Baltimore’s port, unique due to the size of its channel, accommodated some of the largest cargo ships and was one of just a few able to take imports of vehicles, small trucks and farm equipment. Finding ports for these ships that keep them in range of their next destination in order to minimize transport appears to not be as challenging as anticipated; though many companies are continuing to evaluate data as they make decisions about where to offload cargo. The farther goods travel, the more consumers could pay as additional fuel costs must be absorbed along supply chains. However, farm equipment is currently in large supply as interest rates continue to stay high. In many cases, dealerships and warehouses are running out of room.


Baltimore’s Economy

The bridge collapse impacted Baltimore’s economy.  Approximately $190 million a day has been lost as a result. Thousands of dockworkers including crane operators, mechanics, and office staff responsible for scheduling and recording cargo traffic have been laid off at least temporarily. Without shipments entering the port there is no work and no cashflow to keep people employed.  Maryland recently allotted Rainy Day Relief funds to dockworkers, but money has not been doled out yet. The ripple effect of this is likely to be felt on a larger scale as the hundreds of families impacted modify their spending habits.


Sailing and fishing tours, as well as other small businesses that operate in the vicinity of the bridge have also been affected. While many of these smaller boats could still navigate the channel, there is a general consensus that less traffic will speed up the process of removing debris. Business is expected to pick back up now that the Dali is docked, but the biggest variable at the moment continues to be time. Crews hit the ground running yet, the task is enormous, with few details available as to what next steps will be once the bridge has been removed from the waterway.
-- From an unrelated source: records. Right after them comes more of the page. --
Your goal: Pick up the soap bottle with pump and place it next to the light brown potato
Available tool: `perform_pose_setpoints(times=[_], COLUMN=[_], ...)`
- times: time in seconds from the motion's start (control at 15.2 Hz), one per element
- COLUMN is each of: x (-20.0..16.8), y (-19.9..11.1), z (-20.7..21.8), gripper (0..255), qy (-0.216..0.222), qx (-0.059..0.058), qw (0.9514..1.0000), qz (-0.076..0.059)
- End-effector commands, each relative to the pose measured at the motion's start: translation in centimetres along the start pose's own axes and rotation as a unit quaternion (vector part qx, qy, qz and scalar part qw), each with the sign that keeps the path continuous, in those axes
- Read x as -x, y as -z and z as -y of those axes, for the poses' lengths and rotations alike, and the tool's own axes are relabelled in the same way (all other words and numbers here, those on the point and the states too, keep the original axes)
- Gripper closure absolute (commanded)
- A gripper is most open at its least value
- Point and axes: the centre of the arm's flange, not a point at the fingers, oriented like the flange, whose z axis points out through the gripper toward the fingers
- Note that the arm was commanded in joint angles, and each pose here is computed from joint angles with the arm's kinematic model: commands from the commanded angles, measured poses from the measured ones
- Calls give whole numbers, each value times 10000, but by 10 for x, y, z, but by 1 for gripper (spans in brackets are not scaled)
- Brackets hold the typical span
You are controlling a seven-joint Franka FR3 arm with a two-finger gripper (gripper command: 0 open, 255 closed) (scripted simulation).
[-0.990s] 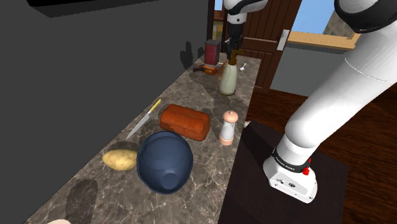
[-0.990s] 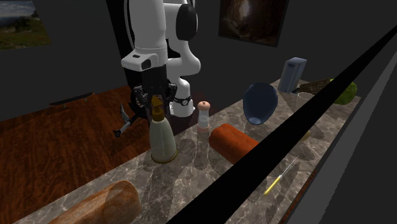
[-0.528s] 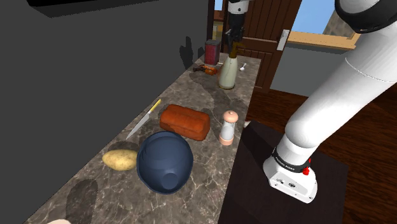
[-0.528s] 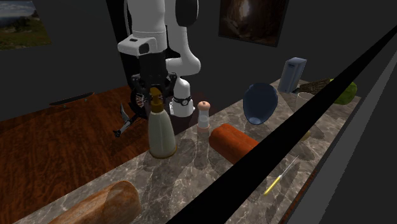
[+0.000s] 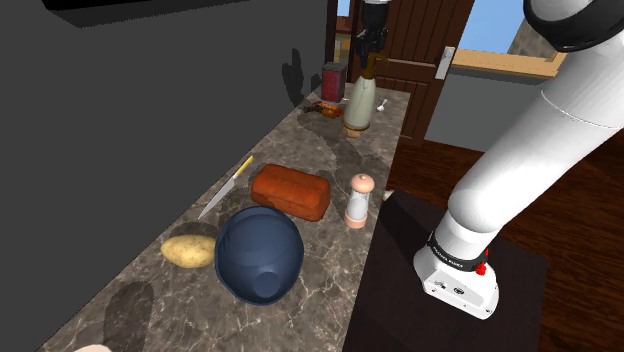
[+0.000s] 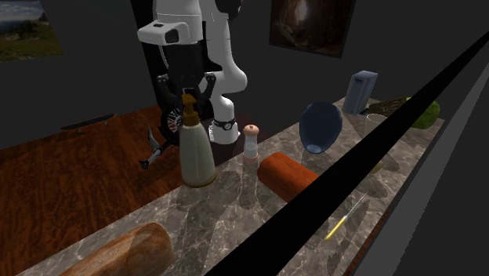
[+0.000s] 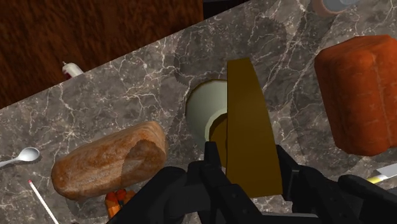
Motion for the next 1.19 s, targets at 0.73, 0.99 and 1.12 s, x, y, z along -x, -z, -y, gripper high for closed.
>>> perform_pose_setpoints(times=[0.73, 0.99, 1.12], x=[1, 1, 1], y=[69, 90, 100], z=[-3, -4, -4], gripper=[255, 255, 255], qy=[0, 0, 0], qx=[0, 0, 0], qw=[10000, 10000, 10000], qz=[-1, -1, -1])
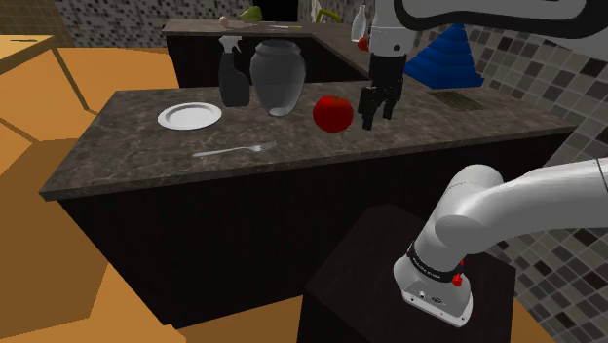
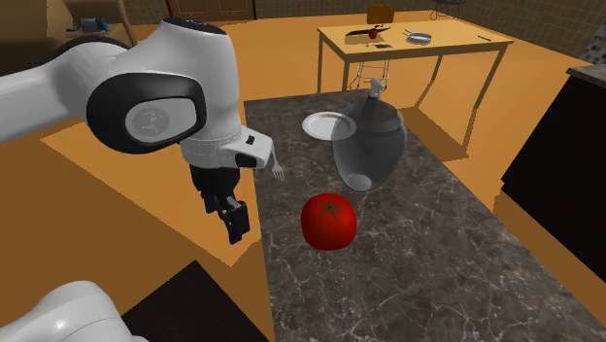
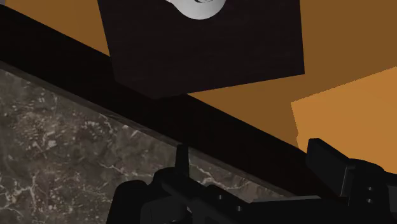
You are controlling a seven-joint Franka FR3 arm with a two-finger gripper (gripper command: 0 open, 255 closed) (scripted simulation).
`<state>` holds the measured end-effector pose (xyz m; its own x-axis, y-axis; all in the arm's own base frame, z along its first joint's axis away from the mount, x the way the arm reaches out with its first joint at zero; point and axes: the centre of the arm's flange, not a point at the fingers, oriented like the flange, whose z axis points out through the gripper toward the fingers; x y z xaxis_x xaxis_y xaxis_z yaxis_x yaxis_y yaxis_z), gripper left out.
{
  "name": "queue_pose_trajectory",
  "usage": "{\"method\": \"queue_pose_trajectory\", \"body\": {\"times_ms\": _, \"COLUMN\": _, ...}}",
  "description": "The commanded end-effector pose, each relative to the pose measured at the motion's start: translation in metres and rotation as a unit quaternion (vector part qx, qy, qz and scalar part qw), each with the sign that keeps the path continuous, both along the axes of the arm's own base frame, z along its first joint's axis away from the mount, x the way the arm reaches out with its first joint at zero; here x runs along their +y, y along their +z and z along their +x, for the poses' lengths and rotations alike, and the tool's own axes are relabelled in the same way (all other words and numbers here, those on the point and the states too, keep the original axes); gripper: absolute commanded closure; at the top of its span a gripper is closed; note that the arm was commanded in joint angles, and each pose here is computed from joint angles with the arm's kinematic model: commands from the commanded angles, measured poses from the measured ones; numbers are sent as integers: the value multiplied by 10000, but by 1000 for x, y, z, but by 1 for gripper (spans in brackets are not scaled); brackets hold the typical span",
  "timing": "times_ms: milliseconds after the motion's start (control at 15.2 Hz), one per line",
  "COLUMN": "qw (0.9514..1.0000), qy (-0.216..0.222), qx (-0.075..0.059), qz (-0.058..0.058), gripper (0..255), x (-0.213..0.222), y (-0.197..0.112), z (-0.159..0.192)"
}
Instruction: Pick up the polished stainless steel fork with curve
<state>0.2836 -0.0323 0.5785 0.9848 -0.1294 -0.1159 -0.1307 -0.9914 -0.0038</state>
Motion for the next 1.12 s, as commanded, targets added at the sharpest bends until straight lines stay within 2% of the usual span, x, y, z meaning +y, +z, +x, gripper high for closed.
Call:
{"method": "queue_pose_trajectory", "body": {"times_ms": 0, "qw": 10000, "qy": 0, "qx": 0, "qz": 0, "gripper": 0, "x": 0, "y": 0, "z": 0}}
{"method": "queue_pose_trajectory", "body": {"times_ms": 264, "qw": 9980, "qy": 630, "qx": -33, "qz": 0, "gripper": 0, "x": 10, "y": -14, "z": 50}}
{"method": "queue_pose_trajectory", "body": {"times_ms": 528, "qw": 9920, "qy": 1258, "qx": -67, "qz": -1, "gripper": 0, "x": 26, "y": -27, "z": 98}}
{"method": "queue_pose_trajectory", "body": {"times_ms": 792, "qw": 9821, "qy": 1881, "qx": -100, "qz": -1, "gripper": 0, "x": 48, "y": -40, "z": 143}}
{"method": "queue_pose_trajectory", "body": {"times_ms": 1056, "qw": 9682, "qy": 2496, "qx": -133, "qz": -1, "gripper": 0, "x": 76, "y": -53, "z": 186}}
Waterway Infrastructure Considerations

Protecting supply chain efficiency on our waterways is the ultimate goal.  The victory today is how well our existing supply chain infrastructure has supported this unforeseen disaster. Ports are collaborating to accommodate ships coming in as well as American businesses working to get shipments out. Michigan, Illinois, Iowa and Ohio, are dependent on Baltimore’s port for exporting vehicles. General Motors, Toyota, BMW and Volkswagen are all securing new loading and unloading points, but none are worried about significant impact to their businesses. 


Conversations about securing our waterways and their surrounding infrastructure are moving to the forefront of supply chain discussions. Just days after the Francis Scott Key Bridge collapse, a barge on the Arkansas River collided with a bridge in Oklahoma. Inspectors declared the bridge safe to use within hours of the incident. But, recent events have engineers looking for ways to shore up existing bridges all across America.  And, they are also taking into consideration the eroding river banks that anchor many of these bridges, particularly those on the Mississippi River.
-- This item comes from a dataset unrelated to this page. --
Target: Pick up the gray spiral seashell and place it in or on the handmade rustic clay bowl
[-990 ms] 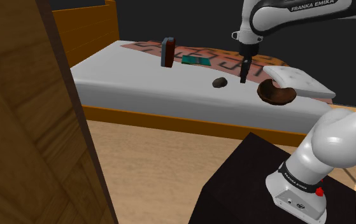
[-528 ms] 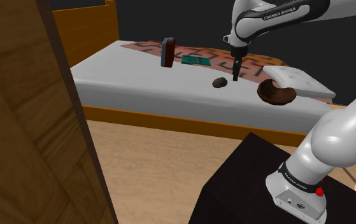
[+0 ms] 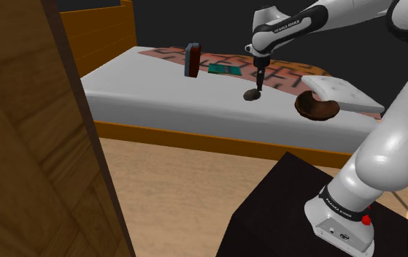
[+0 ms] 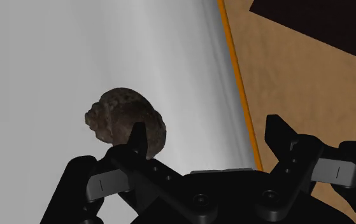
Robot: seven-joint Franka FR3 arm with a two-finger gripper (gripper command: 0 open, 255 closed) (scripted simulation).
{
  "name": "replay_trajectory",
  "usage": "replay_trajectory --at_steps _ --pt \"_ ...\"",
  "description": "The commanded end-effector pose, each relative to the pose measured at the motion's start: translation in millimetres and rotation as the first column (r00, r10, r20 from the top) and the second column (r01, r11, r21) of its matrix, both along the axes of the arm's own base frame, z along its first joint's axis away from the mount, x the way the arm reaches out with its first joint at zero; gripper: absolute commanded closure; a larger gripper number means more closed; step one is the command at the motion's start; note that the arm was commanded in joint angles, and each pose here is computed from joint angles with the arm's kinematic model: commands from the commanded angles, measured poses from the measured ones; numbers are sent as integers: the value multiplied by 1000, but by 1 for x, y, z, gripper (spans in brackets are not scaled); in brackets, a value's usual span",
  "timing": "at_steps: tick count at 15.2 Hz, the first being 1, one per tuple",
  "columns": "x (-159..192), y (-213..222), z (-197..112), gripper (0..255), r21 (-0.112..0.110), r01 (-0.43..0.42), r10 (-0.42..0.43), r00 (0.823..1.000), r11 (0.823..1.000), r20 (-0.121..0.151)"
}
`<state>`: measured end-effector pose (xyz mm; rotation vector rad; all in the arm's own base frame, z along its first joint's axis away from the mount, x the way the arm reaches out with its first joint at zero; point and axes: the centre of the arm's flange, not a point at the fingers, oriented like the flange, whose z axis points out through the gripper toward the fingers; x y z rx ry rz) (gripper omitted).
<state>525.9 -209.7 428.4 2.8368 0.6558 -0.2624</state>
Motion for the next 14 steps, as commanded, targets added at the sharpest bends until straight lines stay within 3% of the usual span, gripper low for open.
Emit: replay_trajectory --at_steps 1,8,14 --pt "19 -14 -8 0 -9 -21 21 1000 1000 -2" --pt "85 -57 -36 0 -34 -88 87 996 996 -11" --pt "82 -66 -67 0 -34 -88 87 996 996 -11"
Abroad, transport has been disrupted as well. The Panama Canal is experiencing low water levels which is impacting shipping routes, and vessels are avoiding Red Sea routes not wanting to become targets. Individually these would be minimally impactful scenarios. Together they represent significant disruption to the flow of goods. We rely heavily on waterways to ferry products from one place to another. Baltimore has a long road ahead but things are working well thus far, and it will be interesting to see what practices are worth duplicating across other supply chain routes dependent on waterways.